In [8]:
import tensorflow as tf
import numpy as np
import pandas as pd
from tensorflow.keras.layers import GRU, Dense, Embedding
from tensorflow.keras.preprocessing.sequence import pad_sequences
from tensorflow.keras.utils import to_categorical



In [13]:
# defining character names

character_names = [
    'Harry Potter', 'Hermione Granger', 'Ron Weasley', 'Gandalf', 'Frodo Baggins',
    'Aragorn', 'Bilbo Baggins', 'Luke Skywalker', 'Darth Vader', 'Princess Leia',
    'Jon Snow', 'Arya Stark', 'Tyrion Lannister', 'Daenerys Targaryen', 'Sherlock Holmes',
    'John Watson', 'Hannibal Lecter', 'Clarice Starling', 'Atticus Finch', 'Scout Finch'
]

# create a vocabulary based on the sample names
vocab = sorted(set(''.join(character_names)))
char_to_idx = {char : idx for idx, char in enumerate(vocab)}
idx_to_char = {idx : char for idx, char in char_to_idx.items()}

# convert the names to sequences of indices
sequences = [[char_to_idx[char] for char in name] for name in character_names]

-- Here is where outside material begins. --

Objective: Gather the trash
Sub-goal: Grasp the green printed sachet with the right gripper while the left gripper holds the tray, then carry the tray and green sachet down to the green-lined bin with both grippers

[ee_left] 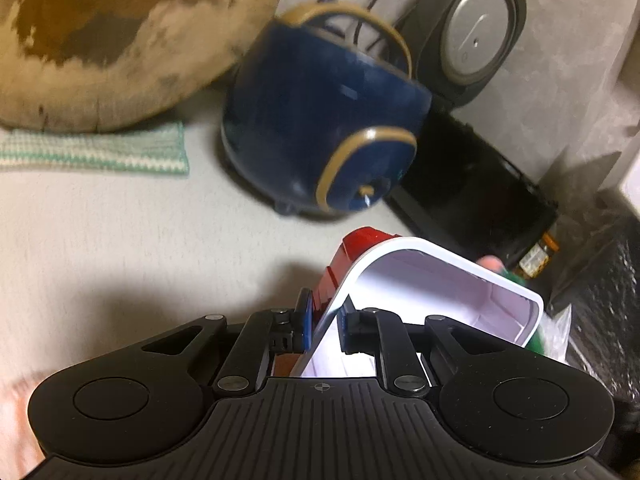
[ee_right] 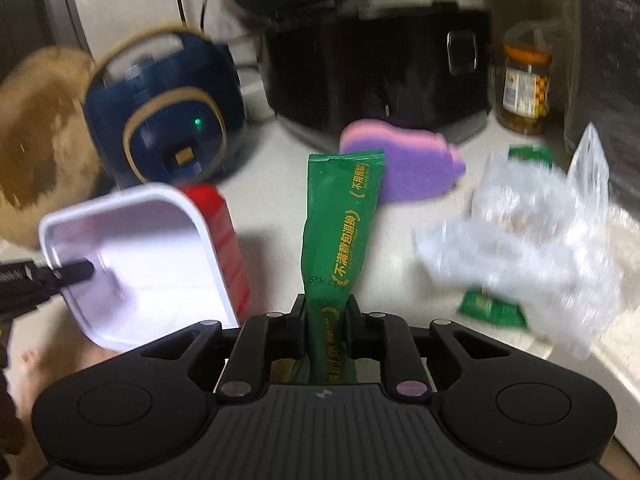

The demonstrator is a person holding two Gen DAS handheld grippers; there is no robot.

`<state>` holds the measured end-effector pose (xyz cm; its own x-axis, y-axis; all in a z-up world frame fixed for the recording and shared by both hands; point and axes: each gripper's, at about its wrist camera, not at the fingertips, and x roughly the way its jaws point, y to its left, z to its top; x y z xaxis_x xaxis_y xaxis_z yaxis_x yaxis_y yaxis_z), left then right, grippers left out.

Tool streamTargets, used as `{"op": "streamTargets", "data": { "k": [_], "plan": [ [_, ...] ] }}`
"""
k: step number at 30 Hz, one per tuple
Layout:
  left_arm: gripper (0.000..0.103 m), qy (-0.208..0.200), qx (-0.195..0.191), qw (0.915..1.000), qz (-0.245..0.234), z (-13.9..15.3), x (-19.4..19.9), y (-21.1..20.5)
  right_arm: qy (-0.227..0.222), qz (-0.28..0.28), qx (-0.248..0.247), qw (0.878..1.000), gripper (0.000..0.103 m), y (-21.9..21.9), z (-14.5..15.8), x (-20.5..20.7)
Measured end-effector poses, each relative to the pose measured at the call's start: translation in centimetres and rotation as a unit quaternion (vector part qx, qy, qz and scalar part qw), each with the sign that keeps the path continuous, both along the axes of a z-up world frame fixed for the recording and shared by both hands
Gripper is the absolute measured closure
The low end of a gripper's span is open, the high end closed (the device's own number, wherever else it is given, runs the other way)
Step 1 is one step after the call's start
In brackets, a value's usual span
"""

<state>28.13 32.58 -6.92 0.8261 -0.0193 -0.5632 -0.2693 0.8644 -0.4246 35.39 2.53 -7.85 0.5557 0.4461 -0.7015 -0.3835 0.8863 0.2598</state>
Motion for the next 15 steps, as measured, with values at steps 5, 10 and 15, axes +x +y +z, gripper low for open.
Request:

# pad the sequences to the same length
max_name_length = max(len(seq) for seq in sequences)

# print(max_name_length)
padded_sequences = pad_sequences(sequences, maxlen=max_name_length, padding='post')

# create the input and output data
X = padded_sequences[:, :-1]
y = padded_sequences[:, 1:]

# check shape of input sequence
print(X.shape)
# check shape of output sequence
print(y.shape)

# convert our target sequence to one-hot encoded vectors
y_one_hot = to_categorical(y, num_classes=len(vocab))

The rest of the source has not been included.